Polynomial function theorems for zeros are a set of theorems aiming to find (or determine the nature of) the polynomial remainder theorem:

## Background

A polynomial function is a function of the form

$p(x) = a_n x^n + a_{n-1} x^{n-1} + \dotsb + a_2 x^2 + a_1 x + a_0$,

where $a_i\, (i = 0, 1, 2, \dotsc, n)$ are complex numbers and $a_n \ne 0$.

If $p(z) = a_n z^n + a_{n-1} z^{n-1} + \dotsb + a_2 z^2 + a_1 z + a_0 = 0$, then $z$ is called a zero of $p(x)$. If $z$ is real, then $z$ is a real zero of $p(x)$; if $z$ is imaginary, the $z$ is a complex zero of $p(x)$, although complex zeros include both real and imaginary zeros.

The fundamental theorem of algebra states that every polynomial function of degree $n \ge 1$ has at least one complex zero. It follows that every polynomial function of degree $n \ge 1$ has exactly $n$complex zeros, not necessarily distinct.

• If the degree of the polynomial function is 1, i.e., $p(x) = a_1 x + a_0$, then its (only) zero is $\frac{-a_0}{a_1}$.
• If the degree of the polynomial function is 2, i.e., $p(x) = a_2 x^2 + a_1 x + a_0$, then its two zeros (not necessarily distinct) are $\frac{-a_1 + \sqrt{{a_1}^2 - 4 a_2 a_0}}{2 a_2}$ and $\frac{-a_1 - \sqrt{{a_1}^2 - 4 a_2 a_0}}{2 a_2}$.

A degree one polynomial is also known as a linear function, whereas a degree two polynomial is also known as a quadratic function and its two zeros are merely a direct result of the quadratic formula.
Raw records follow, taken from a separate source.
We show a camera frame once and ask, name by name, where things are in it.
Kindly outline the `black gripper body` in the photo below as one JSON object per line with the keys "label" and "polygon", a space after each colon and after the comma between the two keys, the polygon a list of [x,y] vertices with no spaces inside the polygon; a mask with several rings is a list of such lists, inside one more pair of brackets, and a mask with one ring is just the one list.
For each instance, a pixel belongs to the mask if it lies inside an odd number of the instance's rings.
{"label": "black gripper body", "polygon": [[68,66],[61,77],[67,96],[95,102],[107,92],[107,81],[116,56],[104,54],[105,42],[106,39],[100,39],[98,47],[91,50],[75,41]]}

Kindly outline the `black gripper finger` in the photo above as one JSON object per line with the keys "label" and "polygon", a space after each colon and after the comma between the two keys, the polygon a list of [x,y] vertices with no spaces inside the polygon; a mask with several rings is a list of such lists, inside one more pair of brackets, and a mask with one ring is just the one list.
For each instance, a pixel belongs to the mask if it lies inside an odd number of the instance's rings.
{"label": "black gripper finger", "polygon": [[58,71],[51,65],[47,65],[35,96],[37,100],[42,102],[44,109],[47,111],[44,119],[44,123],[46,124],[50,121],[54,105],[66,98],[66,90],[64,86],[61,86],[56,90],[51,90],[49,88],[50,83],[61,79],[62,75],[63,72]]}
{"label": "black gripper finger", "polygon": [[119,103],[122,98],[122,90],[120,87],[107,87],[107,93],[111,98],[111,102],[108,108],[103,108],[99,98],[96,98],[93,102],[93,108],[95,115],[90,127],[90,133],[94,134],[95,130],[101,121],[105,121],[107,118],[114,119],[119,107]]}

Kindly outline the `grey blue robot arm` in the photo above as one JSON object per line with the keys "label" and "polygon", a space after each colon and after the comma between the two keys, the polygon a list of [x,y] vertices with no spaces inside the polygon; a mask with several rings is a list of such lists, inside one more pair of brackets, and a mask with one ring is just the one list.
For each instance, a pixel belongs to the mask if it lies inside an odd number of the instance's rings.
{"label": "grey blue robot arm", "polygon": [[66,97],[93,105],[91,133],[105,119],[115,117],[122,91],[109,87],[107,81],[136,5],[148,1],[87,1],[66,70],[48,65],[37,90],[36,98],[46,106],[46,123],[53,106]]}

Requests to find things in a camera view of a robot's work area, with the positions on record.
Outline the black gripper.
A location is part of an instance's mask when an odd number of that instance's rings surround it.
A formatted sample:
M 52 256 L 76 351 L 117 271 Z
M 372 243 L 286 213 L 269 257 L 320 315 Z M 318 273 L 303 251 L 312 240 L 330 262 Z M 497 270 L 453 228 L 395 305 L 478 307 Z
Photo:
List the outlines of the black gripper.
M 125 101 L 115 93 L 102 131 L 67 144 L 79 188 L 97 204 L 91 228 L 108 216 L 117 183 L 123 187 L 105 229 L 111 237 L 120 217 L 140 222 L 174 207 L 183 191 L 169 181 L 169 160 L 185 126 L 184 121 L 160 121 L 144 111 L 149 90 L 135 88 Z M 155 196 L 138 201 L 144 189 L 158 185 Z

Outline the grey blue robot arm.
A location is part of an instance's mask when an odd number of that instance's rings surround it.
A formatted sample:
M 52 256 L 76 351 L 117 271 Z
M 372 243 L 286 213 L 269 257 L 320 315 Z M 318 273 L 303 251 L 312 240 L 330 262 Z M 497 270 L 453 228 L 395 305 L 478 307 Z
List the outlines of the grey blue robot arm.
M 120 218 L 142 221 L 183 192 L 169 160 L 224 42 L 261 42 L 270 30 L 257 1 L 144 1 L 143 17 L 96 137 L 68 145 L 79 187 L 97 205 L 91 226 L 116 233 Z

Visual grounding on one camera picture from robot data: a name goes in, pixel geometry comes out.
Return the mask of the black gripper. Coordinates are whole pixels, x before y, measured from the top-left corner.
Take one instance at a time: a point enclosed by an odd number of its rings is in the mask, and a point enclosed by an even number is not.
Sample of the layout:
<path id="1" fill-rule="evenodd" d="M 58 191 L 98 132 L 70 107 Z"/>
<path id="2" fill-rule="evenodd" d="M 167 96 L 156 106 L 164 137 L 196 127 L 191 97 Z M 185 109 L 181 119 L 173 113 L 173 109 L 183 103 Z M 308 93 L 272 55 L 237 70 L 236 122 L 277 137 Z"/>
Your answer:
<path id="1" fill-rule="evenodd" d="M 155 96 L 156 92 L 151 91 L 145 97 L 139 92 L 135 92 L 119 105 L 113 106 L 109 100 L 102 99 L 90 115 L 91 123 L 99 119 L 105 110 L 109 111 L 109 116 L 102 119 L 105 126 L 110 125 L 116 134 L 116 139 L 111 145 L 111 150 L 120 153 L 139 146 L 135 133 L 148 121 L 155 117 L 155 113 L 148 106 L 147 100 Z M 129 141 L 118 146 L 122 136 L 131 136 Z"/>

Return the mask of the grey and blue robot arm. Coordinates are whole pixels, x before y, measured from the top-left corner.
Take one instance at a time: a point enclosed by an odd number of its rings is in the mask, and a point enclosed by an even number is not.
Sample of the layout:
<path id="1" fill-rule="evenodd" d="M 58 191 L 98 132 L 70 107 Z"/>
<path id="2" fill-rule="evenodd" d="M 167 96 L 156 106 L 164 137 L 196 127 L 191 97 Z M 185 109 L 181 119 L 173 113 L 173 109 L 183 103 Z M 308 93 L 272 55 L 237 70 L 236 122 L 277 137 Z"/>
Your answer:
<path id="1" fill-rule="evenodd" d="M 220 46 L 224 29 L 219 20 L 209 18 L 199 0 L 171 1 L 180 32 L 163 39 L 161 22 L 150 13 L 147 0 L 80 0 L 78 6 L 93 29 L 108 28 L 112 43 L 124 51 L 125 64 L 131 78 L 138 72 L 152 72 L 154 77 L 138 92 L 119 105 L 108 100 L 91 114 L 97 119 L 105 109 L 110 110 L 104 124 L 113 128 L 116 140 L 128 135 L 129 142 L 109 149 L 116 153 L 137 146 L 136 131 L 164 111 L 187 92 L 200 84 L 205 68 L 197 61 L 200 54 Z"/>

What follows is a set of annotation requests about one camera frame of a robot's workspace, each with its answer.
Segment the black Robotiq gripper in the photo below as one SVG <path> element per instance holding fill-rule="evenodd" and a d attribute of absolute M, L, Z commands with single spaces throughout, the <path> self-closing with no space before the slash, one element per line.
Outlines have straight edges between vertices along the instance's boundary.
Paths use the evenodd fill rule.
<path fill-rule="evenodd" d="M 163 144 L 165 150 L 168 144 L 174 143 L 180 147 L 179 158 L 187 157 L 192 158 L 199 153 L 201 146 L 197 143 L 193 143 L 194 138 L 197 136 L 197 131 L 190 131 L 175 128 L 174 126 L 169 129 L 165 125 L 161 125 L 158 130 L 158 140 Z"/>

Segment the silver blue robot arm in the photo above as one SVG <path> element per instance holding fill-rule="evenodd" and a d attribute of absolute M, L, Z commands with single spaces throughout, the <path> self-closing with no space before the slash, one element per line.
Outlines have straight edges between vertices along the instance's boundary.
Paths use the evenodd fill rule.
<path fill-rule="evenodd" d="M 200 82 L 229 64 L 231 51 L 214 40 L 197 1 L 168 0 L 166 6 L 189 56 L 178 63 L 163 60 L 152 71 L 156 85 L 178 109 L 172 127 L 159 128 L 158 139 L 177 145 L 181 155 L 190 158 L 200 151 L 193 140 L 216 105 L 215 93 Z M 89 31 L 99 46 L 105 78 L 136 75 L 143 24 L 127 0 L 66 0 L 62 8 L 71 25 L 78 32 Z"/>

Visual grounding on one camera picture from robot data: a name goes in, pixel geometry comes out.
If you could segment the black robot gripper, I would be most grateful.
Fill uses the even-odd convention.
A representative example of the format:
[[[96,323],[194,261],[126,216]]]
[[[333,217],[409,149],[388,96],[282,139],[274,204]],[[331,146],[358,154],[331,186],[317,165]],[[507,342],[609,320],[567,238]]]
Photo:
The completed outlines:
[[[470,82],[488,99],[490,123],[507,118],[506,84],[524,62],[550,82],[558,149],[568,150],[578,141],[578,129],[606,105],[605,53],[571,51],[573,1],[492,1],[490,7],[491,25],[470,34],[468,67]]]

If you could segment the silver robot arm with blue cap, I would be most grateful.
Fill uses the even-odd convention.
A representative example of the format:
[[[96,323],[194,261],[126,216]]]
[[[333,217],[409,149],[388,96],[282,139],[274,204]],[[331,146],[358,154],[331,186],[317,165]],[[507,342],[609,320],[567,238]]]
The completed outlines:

However, difficulty rises when the degree of the polynomial, n, is higher than 2. There is a cubic formula for a cubic function (a degree three polynomial) and there is a quartic formula for a quartic function (a degree four polynomial), but they are very complicated. There is no general formula for a polynomial function of degree 5 or higher (see Abel–Ruffini theorem).

## The theorems

### Remainder theorem

The remainder theorem states that if $p(x)$ is divided by $x - c$, then the remainder is $p(c)$.

For example, when $p(x) = x^3 + 2x - 3$ is divided by $x - 2$, the remainder (if we do not care about the quotient) will be $p(2) = 2^3 + 2(2) - 3 = 9$. When $p(x)$ is divided by $x + 1$, the remainder is $p(-1) = (-1)^3 + 2(-1) - 3 = -6$. However, this theorem is most useful when the remainder is 0 since it will yield a zero of $p(x)$. For example, $p(x)$ is divided by $x - 1$, the remainder is $p(1) = (1)^3 + 2(1) - 3 = 0$, so 1 is a zero of $p(x)$ (by the definition of zero of a polynomial function).